Martha, burdened with much serving, came to him and said,
"Lord, do you not care
that my sister has left me by myself to do the serving?
Tell her to help me."
The Lord said to her in reply,
"Martha, Martha, you are anxious and worried about many things.
There is need of only one thing.
Mary has chosen the better part
and it will not be taken from her."
Now, at its core, this story is surely not about the role of philosophy and intellectual argument in religious conversions. Whatever Martha’s shortcomings may have been, they have no apparent connection to an excessively rationalistic approach to faith. But the idea that the “one thing” of which there is need is simply to listen to the Lord is right in line with my friend Mike’s conversion. If you read his account of that conversion, you’ll find that the crucial move he made was simple: he read the Bible. He made a decision to approach it not as a critic, nor as a believer, but just as a reader, trying to engage with it on its own terms. Somehow, through that, he heard the voice of God.
In another of today’s readings, St. Paul refers to the gospel message as “the mystery hidden from ages and from generations past,” writing that
now it has been manifested to his holy ones,
to whom God chose to make known the riches of the glory
of this mystery among the Gentiles;
it is Christ in you, the hope for glory.
It is he whom we proclaim,
admonishing everyone and teaching everyone with all wisdom,
that we may present everyone perfect in Christ.
This is from the opening chapter of Paul’s magnificent letter to the Colossians, one of the apostle’s more mystical and metaphysical bits of writing.
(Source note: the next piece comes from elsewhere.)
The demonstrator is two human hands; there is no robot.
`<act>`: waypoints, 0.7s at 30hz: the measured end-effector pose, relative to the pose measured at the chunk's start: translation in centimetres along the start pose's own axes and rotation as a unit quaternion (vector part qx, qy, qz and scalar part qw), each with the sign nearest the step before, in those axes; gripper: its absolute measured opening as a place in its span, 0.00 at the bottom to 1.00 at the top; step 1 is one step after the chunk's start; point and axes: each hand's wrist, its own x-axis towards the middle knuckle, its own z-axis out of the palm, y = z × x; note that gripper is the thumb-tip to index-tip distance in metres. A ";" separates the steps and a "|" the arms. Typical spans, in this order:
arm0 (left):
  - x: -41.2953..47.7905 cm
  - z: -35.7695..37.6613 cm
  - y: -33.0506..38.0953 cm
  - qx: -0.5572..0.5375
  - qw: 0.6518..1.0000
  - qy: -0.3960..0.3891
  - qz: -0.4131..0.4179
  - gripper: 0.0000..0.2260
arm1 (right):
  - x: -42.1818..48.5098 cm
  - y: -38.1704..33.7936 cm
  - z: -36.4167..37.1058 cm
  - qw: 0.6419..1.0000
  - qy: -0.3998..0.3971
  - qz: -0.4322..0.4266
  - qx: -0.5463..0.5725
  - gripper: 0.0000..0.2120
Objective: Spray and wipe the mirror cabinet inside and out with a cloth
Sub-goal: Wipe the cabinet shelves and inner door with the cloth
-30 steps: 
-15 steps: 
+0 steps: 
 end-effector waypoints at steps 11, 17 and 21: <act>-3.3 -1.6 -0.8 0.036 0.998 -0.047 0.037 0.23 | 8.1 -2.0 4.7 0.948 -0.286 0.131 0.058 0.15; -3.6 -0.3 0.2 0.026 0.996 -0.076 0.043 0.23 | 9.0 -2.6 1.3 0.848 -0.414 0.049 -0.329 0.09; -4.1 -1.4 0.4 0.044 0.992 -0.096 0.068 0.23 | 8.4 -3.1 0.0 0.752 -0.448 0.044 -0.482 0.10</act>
Last week at Mass, we heard what precedes it:
Christ Jesus is the image of the invisible God,
the firstborn of all creation.
For in him were created all things in heaven and on earth,
the visible and the invisible,
whether thrones or dominions or principalities or powers;
all things were created through him and for him.
He is before all things,
and in him all things hold together.
He is the head of the body, the church.
He is the beginning, the firstborn from the dead,
that in all things he himself might be preeminent.
For in him all the fullness was pleased to dwell,
and through him to reconcile all things for him,
making peace by the blood of his cross
through him, whether those on earth or those in heaven.
My usual approach when commenting on texts like these is to unpack big ideas that may be unfamiliar to the average layperson, trying to make sense of them in various ways, showing how they connect to philosophical issues of various kinds, and/or attempting to defend them against criticisms and provide rational grounds for believing them.
Today, I’m just going to try to hear them.
If I may be so bold, let me invite you, dear reader, to join me in attempting to adopt the stance of Mary of Bethany: to sit and listen. Let me encourage you and exhort myself to receive Paul’s words as he offered them: to let him admonish us and teach us. The only commentary I will add is to raise a couple of questions that have been nagging at me with respect to my own spiritual life. First: Are you—am I—willing to listen to God? Do I want to hear God’s voice? What would I do with it if I did? And second: Have I sought to become the kind of person who is able to hear from God? I began this essay with an allusion to my own Facebook addiction… Am I willing to shut down all the distractions to which I have opened myself? Can I get away from my phone and my laptop and all the other screens and sounds and stimuli clamoring for my attention? Have I in any way put myself in a position where I am likely to hear from God, if God indeed has something to say to me? What’s the role of Sacred Scripture in my life? My parish offers regular times for Eucharistic adoration… am I taking advantage of those opportunities? And so on.
St. Mary of Bethany “sat beside the Lord at his feet listening to him speak.” Maybe we should do the same.
Longtime fans of the Less of a Theory Substack will no doubt recall that I critiqued this sort of stance back in February.
MacArthur is a controversial figure for a number of reasons, but I’m not going to get into any of that here.